【天秤印】春日井弁護士雑記(旧名古屋・横浜弁護士雑記)

現在春日井市に勤めている元裁判官現弁護士が、日々感じたことなどを書いています。

ソーシャルワーカーのジレンマ【書評】

 ソーシャルワーカーについては,以前「社会とのつながりが弱くなってしまった人を、うまく社会と結びつける仕事をされている」のではないか,と書いてみたことがありますが,具体的にどういった場面でどういった仕事をしているのかは,なかなかイメージしがたいところがありました。

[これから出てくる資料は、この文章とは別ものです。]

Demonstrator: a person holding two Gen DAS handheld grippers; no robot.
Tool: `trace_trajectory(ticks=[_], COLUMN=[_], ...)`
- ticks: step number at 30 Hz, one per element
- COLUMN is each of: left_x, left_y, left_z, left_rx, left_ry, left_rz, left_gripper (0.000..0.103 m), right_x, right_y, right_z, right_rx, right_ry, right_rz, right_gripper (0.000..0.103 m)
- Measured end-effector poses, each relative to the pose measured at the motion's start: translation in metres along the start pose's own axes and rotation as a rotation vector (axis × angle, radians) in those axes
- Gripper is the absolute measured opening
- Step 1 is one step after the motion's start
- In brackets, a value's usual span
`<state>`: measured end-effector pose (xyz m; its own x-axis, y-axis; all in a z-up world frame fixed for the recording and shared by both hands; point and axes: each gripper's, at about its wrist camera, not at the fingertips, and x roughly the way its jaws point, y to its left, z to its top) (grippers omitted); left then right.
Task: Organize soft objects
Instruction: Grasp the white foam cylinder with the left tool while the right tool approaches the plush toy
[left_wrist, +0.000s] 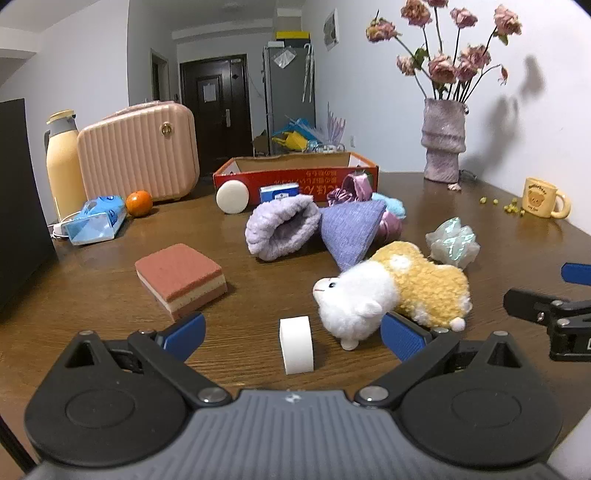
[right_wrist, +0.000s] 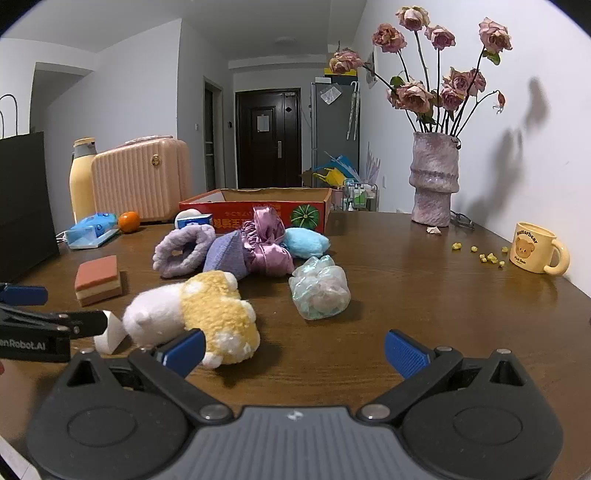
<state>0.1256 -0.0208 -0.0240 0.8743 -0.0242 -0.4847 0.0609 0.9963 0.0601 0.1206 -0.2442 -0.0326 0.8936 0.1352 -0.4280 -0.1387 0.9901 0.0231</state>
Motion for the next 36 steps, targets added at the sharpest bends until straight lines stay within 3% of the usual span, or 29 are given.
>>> trace_trajectory(ticks=[6,10,15,18,20,22,36], left_x=[0.021,0.035,0.047,0.05,0.053,0.054,0.041], left_y=[0.0,0.002,0.004,0.002,0.001,0.0,0.016], left_z=[0.001,0.001,0.0,0.001,0.0,0.0,0.003], left_rx=[0.002,-0.005,-0.017,-0.016,-0.019,-0.021,-0.042], left_ry=[0.058,0.101,0.143,0.159,0.169,0.173,0.121], left_rz=[0.019,0.037,0.04,0.036,0.021,0.004,0.01], left_gripper=[0.092,0.075,0.062,0.044,0.026,0.02,0.019], right_x=[0.015,0.023,0.029,0.033,0.034,0.036,0.049], right_y=[-0.004,-0.004,-0.005,-0.004,-0.004,-0.003,0.024], right_z=[0.003,0.002,0.003,0.004,0.005,0.005,0.021], right_rx=[0.006,0.005,0.0,-0.004,-0.006,-0.009,-0.083], right_ry=[0.012,0.025,0.029,0.031,0.034,0.035,0.053], right_rz=[0.001,0.004,0.01,0.012,0.013,0.015,0.091], right_gripper=[0.103,0.103,0.103,0.103,0.103,0.103,0.103])
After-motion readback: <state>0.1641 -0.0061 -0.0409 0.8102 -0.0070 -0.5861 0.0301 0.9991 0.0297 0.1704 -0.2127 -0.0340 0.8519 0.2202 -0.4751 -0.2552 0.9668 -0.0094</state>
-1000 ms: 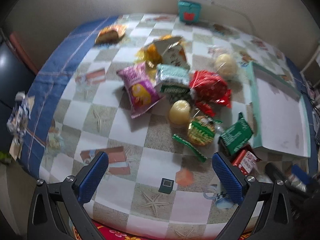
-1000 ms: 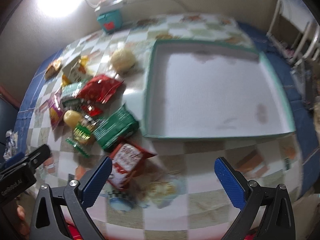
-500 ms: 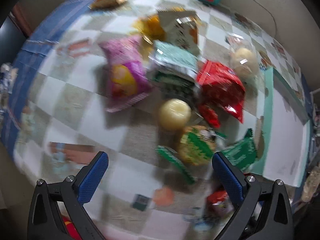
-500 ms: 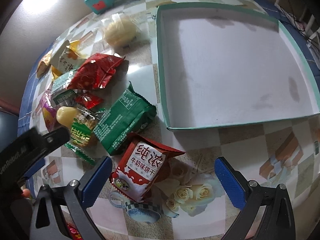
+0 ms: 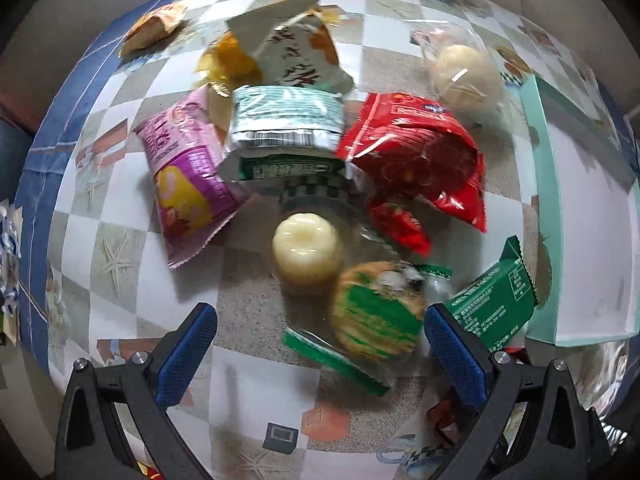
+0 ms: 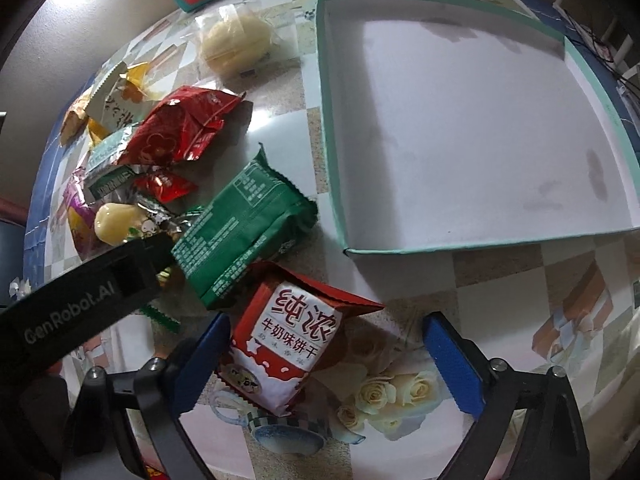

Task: Organize snacks
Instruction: 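Move left tool to the green-wrapped cookie while right tool approaches the red-white milk biscuit box, then close left tool on the green-wrapped cookie while right tool closes on the milk biscuit box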

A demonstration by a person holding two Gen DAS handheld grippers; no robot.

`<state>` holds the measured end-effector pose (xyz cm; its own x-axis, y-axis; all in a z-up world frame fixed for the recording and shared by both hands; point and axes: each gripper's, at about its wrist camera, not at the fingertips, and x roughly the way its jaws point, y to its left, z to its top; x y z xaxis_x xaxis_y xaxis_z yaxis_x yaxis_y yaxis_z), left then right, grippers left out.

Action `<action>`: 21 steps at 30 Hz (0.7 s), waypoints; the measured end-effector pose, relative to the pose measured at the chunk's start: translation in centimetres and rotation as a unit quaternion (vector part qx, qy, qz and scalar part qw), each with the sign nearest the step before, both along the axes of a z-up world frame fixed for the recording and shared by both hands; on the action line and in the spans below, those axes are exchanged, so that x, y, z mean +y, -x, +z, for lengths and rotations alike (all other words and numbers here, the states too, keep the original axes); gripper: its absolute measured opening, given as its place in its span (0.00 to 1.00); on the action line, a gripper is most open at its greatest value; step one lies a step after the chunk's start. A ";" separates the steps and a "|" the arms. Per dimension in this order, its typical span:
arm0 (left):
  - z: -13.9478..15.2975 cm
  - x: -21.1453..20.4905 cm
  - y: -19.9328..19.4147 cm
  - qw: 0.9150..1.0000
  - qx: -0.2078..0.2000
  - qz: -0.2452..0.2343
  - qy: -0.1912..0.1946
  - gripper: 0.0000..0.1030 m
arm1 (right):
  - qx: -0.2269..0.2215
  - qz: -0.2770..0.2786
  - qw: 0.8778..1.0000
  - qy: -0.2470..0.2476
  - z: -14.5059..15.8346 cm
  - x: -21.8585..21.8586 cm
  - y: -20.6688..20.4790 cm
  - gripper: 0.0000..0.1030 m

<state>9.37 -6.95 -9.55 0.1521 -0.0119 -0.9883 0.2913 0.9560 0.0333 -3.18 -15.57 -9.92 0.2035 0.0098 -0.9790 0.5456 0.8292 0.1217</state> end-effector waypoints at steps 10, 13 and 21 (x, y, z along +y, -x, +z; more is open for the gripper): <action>-0.1 -2.0 1.2 1.000 0.000 -0.014 0.017 0.73 | -0.008 0.005 1.000 0.002 0.8 0.5 -0.1 0.62; -0.2 -2.0 1.5 1.000 0.003 -0.013 0.024 0.70 | -0.010 0.001 1.000 -0.002 0.8 0.4 -0.1 0.56; 0.7 -1.8 2.0 0.999 0.005 -0.026 0.036 0.51 | -0.018 -0.003 1.000 -0.017 1.0 -0.5 0.3 0.49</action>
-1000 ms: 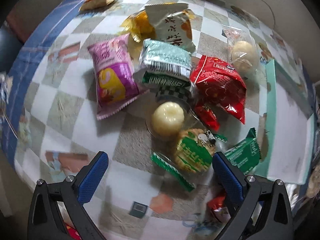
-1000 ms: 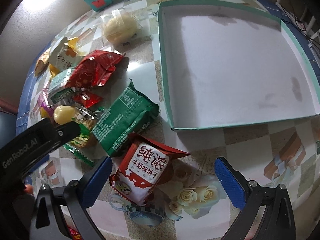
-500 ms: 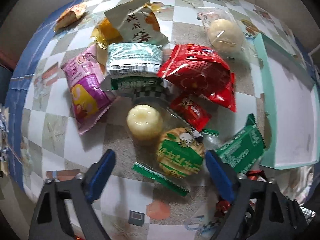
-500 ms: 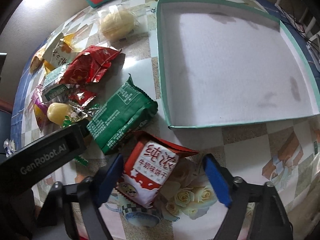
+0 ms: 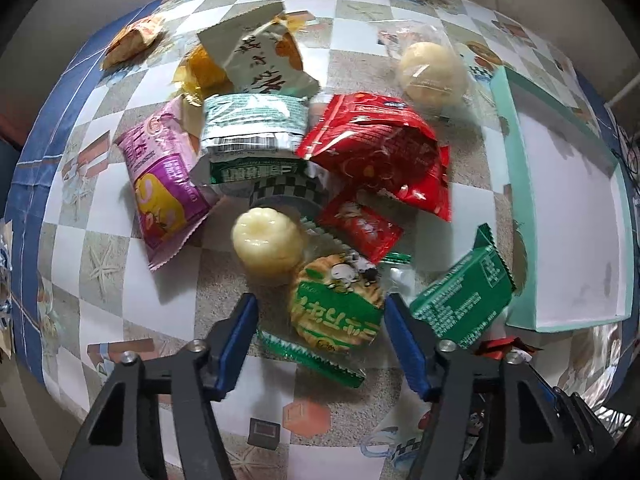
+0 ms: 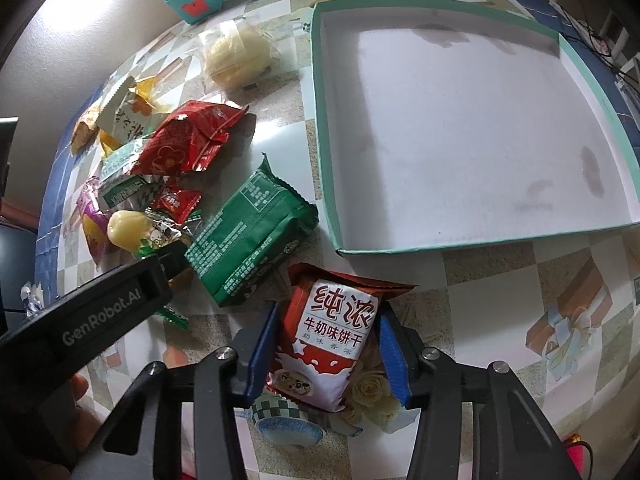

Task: Organize snacks
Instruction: 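Close left tool on the green-wrapped cookie while right tool closes on the milk biscuit box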

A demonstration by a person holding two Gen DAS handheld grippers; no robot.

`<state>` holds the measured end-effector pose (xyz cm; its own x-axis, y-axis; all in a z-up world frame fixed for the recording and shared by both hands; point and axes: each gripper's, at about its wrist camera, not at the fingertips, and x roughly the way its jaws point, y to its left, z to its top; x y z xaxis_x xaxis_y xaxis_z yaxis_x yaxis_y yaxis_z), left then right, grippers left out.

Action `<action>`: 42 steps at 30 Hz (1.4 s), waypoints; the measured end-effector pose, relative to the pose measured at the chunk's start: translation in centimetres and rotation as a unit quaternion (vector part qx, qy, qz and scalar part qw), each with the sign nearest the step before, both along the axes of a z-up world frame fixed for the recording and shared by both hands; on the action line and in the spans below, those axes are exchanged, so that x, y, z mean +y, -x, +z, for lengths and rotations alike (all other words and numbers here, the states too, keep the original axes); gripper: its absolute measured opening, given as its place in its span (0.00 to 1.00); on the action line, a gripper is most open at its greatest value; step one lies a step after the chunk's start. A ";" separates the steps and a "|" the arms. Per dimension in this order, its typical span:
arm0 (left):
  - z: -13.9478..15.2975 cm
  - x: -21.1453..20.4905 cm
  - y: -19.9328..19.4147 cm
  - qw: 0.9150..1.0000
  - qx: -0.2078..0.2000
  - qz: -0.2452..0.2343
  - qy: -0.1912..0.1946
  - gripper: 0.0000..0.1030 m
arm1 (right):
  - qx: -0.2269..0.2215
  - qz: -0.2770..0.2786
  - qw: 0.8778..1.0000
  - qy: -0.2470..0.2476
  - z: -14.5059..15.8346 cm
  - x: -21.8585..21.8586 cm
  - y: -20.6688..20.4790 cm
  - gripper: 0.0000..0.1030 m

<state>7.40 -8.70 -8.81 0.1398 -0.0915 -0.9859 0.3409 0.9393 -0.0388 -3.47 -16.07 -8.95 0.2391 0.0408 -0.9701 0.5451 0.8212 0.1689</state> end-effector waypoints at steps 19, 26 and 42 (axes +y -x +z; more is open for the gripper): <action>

 他方で,ソーシャルワーカーの行うような,「社会とのつながりが弱くなってしまった人を、うまく社会と結びつける」ことは,他の専門職や,一般の方でも,「社会の一員」である以上,そうした場面に直面することがあります。そのため,その方法論等を学んでみたいとは思っていました。
 そして,先日読み終わったのがこの本です。

www.kinokuniya.co.jp

 どうやら,発行元は昨年に倒産してしまったようなのですが,さて,どこで買ったのか…。今年に入ってから,共生社会を作る愛の基金のシンポジウムを聴きに行ったとき,出張販売で買ったのかもしれません。
 ソーシャルワーカー「社会とのつながりが弱くなってしまった人を、うまく社会と結びつける」仕事をしているのではないか…といいましたが,この場合の「社会」というのは,社会で実際に活動・生活している「人」や「組織」のことになります。
 「気付いていなかった・知らなかった人」と「気付いていなかった・知らなかった人・組織」を結びつける,という【だけ】であれば,それほど苦労があるわけではないのかもしれません。
 しかし,それぞれの「人」や「組織」も,それぞれ,自分の生活や自社の事業活動等があって,初めて存在できているものですので,「本人」の考える方向とこうした「人」「組織」の考える方向が異なってくることもあります。本人と親族の考えが違ったり,国や自治体,施設の制約が違ったり…。
 そればかりか,「本人」についても,それまで「人」「組織」とつながっていなかった背景に,単に知らなかっただけではなく,「つながらない理由」があることもあります。
 本人がつながらないことを望むならそれでいい,という考え方もありますが,それが本人の真意なのか,また,ソーシャルワーカーは自治体等に関わる活動をしている場面もあるため,そう単純に割り切ってよいかという場面もあるようです。
 そうした場合に,ソーシャルワーカーは「ジレンマ」に直面してしまう。完全な「解法」があるわけではないが,それにどう向き合っていったらいいのか…。
 そんなことを書いた本です。

 この本は,実際ソーシャルワーカーとして各分野で活動している方々が,自分の言葉で経験談として,直面したジレンマとそれに対するご自身の考えを語られた上で,最後に「ソーシャルワーカーのジレンマ再考」として「まとめ」が書かれているところが特徴でしょうか。
 経験談だけで終わってしまっていれば,「ああ,いい話を聞いた」だけで終わってしまうところもあったかもしれません。読んでいるときは「いわれてみれば当たり前」と思って,頭に残らないこともありえます。
 他方で,「まとめ」-理論だけを示されても,具体的な想像ができず,現実に「ジレンマの対応法」などを活用することはなかなか難しいこともありえます。
 「まとめ」である「ソーシャルワーカーのジレンマ再考」で,ジレンマに対する最初の対応として書かれている,「ジレンマのあることを知る」こと自体,こうした具体的な体験談がなければ,悩んでジレンマの中に埋没してしまい,気がつかなくなることもあると思いますので…。
 バランスのとれた,いい本です。ソーシャルワーカーについて知りたいという方には,いいかもしれません。また何か「ジレンマ」に遭遇したな,ともったときに読み返すと,いいことが書いてありそうな気がします。
 弁護士でも,例えば,子どもに関する事件で子ども本人と家族の「想い」が同じ方向を向いていないことはありますし,成年後見の一類型である「保佐」「補助」でもそうした問題に出会うことはありますから…。
 とはいえ,資格の取得に役立ったりするものではないのでしょうし(多分),読み手はソーシャルワークに関心がある人に限られることにはなってしまうのだろうと思いますが…。

 もし関心がおありであれば,出張販売等で見かけたときに,少し中を見てみてもよいかもしれません。